▶ _WHAT NEEDS TO BE DONE_: In the material below, how many lines contain the string "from"? Reply with the number only.

☆ ☆ ☆ ☆ ☆ ☆ ☆

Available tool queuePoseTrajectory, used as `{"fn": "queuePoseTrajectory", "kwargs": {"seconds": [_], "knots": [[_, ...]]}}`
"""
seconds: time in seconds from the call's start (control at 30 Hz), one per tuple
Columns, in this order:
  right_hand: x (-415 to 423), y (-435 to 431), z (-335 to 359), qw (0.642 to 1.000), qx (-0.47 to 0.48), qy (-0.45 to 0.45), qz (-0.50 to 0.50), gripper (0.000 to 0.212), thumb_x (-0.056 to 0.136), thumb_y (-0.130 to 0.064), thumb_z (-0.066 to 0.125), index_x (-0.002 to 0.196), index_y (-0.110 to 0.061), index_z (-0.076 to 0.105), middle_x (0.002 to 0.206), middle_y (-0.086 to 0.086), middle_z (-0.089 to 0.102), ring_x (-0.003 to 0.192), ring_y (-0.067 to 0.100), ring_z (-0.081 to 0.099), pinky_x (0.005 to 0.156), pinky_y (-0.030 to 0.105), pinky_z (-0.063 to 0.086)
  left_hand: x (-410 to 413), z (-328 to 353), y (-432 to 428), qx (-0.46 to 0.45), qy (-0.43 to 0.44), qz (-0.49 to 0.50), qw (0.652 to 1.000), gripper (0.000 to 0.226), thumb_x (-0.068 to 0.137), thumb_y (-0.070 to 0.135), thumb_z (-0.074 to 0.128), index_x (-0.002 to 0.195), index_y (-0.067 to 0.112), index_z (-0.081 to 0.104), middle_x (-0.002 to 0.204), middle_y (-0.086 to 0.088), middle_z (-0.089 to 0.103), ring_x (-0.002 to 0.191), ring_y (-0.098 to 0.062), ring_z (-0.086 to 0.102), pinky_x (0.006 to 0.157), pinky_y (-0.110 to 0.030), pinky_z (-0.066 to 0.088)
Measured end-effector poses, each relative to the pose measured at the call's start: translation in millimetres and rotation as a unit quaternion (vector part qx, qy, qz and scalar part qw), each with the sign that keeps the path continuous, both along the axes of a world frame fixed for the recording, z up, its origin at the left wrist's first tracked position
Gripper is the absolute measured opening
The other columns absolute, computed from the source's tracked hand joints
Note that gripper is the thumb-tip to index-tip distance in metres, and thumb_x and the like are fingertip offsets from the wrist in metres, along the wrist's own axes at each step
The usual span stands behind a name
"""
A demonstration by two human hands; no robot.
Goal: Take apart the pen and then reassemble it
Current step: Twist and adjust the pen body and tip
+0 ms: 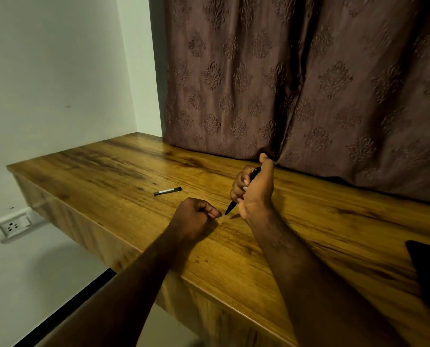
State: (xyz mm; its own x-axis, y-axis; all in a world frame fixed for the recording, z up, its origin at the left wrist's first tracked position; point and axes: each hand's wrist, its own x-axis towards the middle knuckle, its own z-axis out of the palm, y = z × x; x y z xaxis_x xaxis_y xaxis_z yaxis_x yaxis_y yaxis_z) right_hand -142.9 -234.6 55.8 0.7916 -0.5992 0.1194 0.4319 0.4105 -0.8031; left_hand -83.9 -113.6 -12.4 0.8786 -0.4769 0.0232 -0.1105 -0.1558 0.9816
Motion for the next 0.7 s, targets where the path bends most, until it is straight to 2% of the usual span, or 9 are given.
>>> {"fn": "queuePoseTrajectory", "kwargs": {"seconds": [0.07, 0.17, 0.33, 0.4, 0.5, 0.7], "knots": [[-0.3, -0.1, -1.0, 1.0, 0.003, 0.006, -0.003, 0.059, 0.093, -0.052, 0.034, 0.047, -0.015, 0.029, 0.039, -0.002, 0.021, 0.034, 0.014, 0.013, 0.043, 0.018, 0.013, 0.3, -0.8, 0.2, -0.003, 0.002, -0.001, 1.0, 0.021, 0.073, -0.011, 0.06, 0.075, 0.005, 0.074, 0.062, -0.009, 0.066, 0.05, -0.019, 0.056, 0.05, -0.026, 0.042], [-0.3, -1.7, 0.6, 1.0, 0.015, 0.004, -0.002, 0.054, 0.092, -0.045, 0.033, 0.047, -0.016, 0.027, 0.039, -0.002, 0.02, 0.035, 0.014, 0.011, 0.044, 0.017, 0.014, -0.5, -0.7, -0.2, -0.001, 0.001, -0.002, 1.0, 0.021, 0.073, -0.011, 0.061, 0.074, 0.006, 0.073, 0.061, -0.009, 0.066, 0.048, -0.018, 0.055, 0.05, -0.025, 0.041], [-1.3, -0.5, -0.9, 1.0, -0.003, 0.012, -0.003, 0.059, 0.093, -0.052, 0.037, 0.047, -0.015, 0.029, 0.04, -0.003, 0.021, 0.035, 0.014, 0.013, 0.045, 0.021, 0.011, -0.1, -0.8, 0.8, 0.005, -0.011, -0.004, 1.0, 0.021, 0.072, -0.009, 0.064, 0.075, 0.008, 0.075, 0.072, -0.013, 0.072, 0.054, -0.018, 0.058, 0.051, -0.027, 0.043], [-0.9, -0.3, -0.4, 1.0, -0.007, 0.016, -0.003, 0.055, 0.093, -0.047, 0.036, 0.047, -0.016, 0.029, 0.04, -0.003, 0.021, 0.034, 0.013, 0.013, 0.045, 0.021, 0.01, 0.4, -1.0, 1.0, 0.007, -0.012, -0.006, 1.0, 0.022, 0.072, -0.008, 0.064, 0.074, 0.01, 0.075, 0.069, -0.011, 0.072, 0.054, -0.018, 0.058, 0.052, -0.027, 0.043], [0.6, 0.0, -0.9, 1.0, -0.008, 0.013, 0.006, 0.059, 0.092, -0.053, 0.037, 0.047, -0.015, 0.03, 0.039, -0.003, 0.022, 0.035, 0.014, 0.014, 0.044, 0.02, 0.011, 0.3, 0.2, 1.0, 0.01, -0.011, -0.007, 1.0, 0.023, 0.074, -0.008, 0.062, 0.073, 0.01, 0.075, 0.06, -0.004, 0.067, 0.048, -0.014, 0.055, 0.05, -0.024, 0.041], [0.9, -0.3, -1.6, 1.0, -0.017, 0.015, 0.01, 0.058, 0.094, -0.048, 0.035, 0.045, -0.016, 0.03, 0.039, -0.003, 0.021, 0.034, 0.013, 0.013, 0.044, 0.018, 0.012, -2.1, 2.1, 0.7, 0.014, -0.017, -0.004, 1.0, 0.021, 0.075, -0.009, 0.061, 0.079, 0.006, 0.075, 0.062, -0.005, 0.067, 0.048, -0.012, 0.055, 0.047, -0.02, 0.04]]}}
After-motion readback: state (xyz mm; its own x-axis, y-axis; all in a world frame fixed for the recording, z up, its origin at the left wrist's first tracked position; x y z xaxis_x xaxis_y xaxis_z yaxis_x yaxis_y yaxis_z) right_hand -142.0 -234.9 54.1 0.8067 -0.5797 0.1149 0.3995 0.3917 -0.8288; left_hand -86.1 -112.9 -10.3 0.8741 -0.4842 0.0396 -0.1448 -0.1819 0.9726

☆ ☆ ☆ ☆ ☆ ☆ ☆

▶ _RESULT_: 3